Machine learning models evaluate patterns across:
Chemistry readings
Heat-transfer performance
Controller behavior to identify developing failure conditions
HOW IT WORKS
1 — Collect Real-Time System Data
Sensors continuously capture key water quality and operating metrics—such as pH, conductivity, turbidity, ORP, temperature, and chemical residuals—to create a real-time view of process water system conditions.
2 — Detect Early Failure Signals
Machine learning analyzes patterns in the data to identify early indicators of fouling, corrosion, microbial growth, or control drift.
3 — Diagnose Asset Health
The platform translates these signals into insights about equipment condition and system performance.
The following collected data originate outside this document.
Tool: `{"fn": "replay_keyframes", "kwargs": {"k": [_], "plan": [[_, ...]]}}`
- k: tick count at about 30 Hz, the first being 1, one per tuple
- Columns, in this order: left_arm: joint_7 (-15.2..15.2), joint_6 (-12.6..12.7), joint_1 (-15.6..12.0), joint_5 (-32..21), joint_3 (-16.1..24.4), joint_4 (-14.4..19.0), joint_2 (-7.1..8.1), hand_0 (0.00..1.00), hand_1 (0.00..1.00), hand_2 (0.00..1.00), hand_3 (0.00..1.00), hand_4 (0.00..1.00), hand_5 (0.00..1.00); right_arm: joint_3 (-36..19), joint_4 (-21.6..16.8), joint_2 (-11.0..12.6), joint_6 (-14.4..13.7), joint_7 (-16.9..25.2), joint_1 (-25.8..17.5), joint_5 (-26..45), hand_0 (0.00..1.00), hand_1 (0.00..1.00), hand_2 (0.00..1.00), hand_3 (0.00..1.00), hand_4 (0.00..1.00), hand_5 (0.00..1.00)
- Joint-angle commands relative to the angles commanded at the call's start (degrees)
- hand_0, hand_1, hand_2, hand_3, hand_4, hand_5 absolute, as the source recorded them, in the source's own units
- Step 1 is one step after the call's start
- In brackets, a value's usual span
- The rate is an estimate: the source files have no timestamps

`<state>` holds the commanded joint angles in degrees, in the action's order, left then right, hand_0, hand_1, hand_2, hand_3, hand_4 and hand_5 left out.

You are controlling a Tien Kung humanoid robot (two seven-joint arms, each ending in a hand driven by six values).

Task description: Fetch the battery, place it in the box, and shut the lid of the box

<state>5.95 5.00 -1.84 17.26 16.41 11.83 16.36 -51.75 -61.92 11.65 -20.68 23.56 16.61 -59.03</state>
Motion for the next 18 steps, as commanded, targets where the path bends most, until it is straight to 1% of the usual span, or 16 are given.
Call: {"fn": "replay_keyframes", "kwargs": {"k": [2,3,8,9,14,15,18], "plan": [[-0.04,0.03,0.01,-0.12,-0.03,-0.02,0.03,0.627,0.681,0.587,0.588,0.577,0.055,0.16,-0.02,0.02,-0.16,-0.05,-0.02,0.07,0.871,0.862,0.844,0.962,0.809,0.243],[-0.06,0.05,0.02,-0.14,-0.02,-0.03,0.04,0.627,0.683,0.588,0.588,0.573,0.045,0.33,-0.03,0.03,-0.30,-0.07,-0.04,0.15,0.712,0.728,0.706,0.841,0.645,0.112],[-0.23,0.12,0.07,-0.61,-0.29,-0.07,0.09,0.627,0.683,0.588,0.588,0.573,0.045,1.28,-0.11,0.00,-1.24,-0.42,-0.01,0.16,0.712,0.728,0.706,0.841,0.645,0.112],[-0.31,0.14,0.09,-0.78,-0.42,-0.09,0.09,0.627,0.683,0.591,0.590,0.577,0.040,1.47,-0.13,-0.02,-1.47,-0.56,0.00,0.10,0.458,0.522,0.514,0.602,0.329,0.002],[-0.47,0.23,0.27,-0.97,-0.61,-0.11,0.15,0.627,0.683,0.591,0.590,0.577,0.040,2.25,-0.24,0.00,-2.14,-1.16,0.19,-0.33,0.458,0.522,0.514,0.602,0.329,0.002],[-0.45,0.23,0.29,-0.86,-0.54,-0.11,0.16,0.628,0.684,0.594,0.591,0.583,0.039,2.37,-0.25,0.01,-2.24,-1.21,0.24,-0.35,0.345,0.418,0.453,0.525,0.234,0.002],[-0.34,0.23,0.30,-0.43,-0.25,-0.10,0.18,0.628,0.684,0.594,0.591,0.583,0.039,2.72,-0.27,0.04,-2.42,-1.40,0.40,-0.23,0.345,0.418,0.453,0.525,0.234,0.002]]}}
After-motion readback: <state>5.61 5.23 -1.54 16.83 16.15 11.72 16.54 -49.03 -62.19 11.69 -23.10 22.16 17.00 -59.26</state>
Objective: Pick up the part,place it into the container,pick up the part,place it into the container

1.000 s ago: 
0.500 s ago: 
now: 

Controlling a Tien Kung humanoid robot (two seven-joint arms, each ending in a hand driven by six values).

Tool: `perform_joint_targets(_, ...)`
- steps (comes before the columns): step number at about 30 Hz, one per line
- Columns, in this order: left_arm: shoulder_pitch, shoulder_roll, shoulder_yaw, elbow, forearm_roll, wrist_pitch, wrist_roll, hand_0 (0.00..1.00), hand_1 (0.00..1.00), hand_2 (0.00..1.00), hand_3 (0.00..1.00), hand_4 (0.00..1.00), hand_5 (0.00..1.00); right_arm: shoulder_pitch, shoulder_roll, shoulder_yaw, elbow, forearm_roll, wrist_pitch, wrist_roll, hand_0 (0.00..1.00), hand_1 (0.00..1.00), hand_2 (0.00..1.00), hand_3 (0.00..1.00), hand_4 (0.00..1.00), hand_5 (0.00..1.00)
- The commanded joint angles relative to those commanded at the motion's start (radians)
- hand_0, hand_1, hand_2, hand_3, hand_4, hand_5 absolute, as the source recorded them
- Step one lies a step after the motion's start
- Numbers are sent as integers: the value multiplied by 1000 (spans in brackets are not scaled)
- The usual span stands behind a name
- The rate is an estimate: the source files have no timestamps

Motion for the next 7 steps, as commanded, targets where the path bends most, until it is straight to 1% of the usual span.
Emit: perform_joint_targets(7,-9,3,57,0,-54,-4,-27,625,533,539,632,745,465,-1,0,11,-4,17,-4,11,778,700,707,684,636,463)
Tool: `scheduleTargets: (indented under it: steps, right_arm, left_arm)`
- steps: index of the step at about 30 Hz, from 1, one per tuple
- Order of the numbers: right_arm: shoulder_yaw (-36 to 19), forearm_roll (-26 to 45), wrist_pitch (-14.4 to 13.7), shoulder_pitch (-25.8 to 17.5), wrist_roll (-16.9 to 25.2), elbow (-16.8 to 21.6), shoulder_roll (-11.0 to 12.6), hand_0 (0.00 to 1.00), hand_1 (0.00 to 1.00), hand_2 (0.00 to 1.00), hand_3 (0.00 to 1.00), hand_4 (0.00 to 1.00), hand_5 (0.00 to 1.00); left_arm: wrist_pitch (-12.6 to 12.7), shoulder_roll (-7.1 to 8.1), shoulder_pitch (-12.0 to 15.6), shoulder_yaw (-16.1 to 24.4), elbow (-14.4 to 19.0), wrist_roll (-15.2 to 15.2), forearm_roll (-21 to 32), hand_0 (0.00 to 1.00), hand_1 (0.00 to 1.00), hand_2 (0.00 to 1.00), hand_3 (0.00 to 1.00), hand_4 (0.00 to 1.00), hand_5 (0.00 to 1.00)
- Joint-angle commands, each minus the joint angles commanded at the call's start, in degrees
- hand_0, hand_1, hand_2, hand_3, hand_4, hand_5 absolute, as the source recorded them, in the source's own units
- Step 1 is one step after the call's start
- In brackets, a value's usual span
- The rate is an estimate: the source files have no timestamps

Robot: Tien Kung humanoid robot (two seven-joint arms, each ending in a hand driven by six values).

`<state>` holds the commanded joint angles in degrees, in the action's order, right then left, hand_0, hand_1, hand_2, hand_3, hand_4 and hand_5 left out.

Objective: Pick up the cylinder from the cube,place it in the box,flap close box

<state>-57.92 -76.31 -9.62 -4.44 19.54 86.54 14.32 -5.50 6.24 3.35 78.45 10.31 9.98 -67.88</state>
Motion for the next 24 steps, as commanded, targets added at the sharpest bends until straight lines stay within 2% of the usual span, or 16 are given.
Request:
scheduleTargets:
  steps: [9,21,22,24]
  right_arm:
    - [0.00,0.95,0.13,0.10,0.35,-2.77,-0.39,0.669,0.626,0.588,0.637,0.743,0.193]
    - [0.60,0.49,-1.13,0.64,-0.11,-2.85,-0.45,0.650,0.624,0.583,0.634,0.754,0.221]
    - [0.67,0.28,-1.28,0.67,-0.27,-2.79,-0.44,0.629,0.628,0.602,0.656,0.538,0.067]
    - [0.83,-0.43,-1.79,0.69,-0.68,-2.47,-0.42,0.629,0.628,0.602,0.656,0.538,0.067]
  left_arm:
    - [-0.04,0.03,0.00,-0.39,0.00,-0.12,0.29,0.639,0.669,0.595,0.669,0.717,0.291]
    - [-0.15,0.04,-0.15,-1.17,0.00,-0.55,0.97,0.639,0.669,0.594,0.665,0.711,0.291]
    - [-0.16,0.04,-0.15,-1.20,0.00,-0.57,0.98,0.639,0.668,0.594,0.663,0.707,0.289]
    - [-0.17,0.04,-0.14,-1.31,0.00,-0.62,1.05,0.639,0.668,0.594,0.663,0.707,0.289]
4 — Intervene Before Production Is Impacted
Operators receive alerts and recommendations so corrective actions can be taken before reliability or production is affected.
Example 1: heat exchanger fouling
A process heat exchanger begins accumulating scale, gradually reducing heat transfer efficiency. Real-time water quality and temperature data show a subtle change in system performance. Aquanomix detects the early fouling pattern and identifies the developing condition so operators can intervene before production throughput slows or the exchanger requires a shutdown for cleaning.
Example 2: corrosion in process piping
Process water chemistry begins drifting outside optimal conditions, increasing corrosion risk in piping and vessels feeding a production line. Real-time chemistry data reveals the shift before physical damage occurs. Aquanomix detects the developing corrosion indicators and alerts plant teams so conditions can be corrected before leaks, equipment damage, or an unexpected line shutdown occur.
Reactive Maintenance
Problems are addressed only after equipment performance declines or production is disrupted.
• unexpected production shutdowns
• emergency maintenance events
• batch rejection or loss
• equipment damage
Scheduled Maintenance
Water systems are serviced on fixed schedules regardless of actual operating conditions.
• unnecessary maintenance work
• developing issues go undetected
• inefficient chemical usage
• limited visibility between inspections
Condition-Based Monitoring With Aquanomix
Water systems are continuously monitored so early failure signals are detected before performance is affected.
• early detection of fouling and corrosion
• improved equipment reliability
• stable production conditions
• optimized maintenance intervention
Start Monitoring Process Water the Same Way You Monitor Critical Assets
from reactive water management
to condition-based reliability
Most industrial facilities manage process water systems using either reactive maintenance or fixed service schedules. Problems are often discovered only after production performance declines or equipment damage has already begun.
Aquanomix applies condition-based monitoring so plant teams can detect early failure signals and intervene before water conditions degrade asset health, disrupt production, or increase operating costs.